# Brief
Return exactly those lines of the material below that fall between the line holding "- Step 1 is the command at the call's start" and the line holding "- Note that", inclusive.

# Information shown
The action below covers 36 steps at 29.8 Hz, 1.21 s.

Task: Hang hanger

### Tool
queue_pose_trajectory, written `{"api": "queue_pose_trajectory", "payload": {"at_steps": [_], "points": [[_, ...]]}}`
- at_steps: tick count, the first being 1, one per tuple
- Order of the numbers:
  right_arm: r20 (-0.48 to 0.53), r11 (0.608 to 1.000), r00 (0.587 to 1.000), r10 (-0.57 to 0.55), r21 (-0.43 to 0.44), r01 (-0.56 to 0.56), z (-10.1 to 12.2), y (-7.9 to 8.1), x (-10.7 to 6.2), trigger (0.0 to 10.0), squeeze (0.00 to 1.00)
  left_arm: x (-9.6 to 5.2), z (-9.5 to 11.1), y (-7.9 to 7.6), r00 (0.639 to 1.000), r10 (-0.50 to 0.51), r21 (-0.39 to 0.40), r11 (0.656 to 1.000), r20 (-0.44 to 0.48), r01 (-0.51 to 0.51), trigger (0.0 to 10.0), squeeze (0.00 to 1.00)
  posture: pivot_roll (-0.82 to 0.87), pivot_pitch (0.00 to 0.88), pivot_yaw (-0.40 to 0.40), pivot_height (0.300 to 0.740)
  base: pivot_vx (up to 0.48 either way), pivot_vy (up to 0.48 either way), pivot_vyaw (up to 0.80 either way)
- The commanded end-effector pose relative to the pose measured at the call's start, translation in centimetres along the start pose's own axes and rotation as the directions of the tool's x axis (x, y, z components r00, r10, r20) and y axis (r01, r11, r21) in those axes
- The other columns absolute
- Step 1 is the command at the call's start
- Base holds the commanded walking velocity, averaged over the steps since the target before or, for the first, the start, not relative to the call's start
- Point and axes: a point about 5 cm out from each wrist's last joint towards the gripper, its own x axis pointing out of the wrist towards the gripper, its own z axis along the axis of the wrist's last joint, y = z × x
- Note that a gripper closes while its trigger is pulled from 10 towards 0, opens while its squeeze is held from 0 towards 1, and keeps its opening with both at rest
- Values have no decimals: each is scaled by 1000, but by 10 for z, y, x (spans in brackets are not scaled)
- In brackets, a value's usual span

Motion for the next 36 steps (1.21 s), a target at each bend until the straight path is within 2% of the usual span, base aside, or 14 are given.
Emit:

# Task response
- Step 1 is the command at the call's start
- Base holds the commanded walking velocity, averaged over the steps since the target before or, for the first, the start, not relative to the call's start
- Point and axes: a point about 5 cm out from each wrist's last joint towards the gripper, its own x axis pointing out of the wrist towards the gripper, its own z axis along the axis of the wrist's last joint, y = z × x
- Note that a gripper closes while its trigger is pulled from 10 towards 0, opens while its squeeze is held from 0 towards 1, and keeps its opening with both at rest

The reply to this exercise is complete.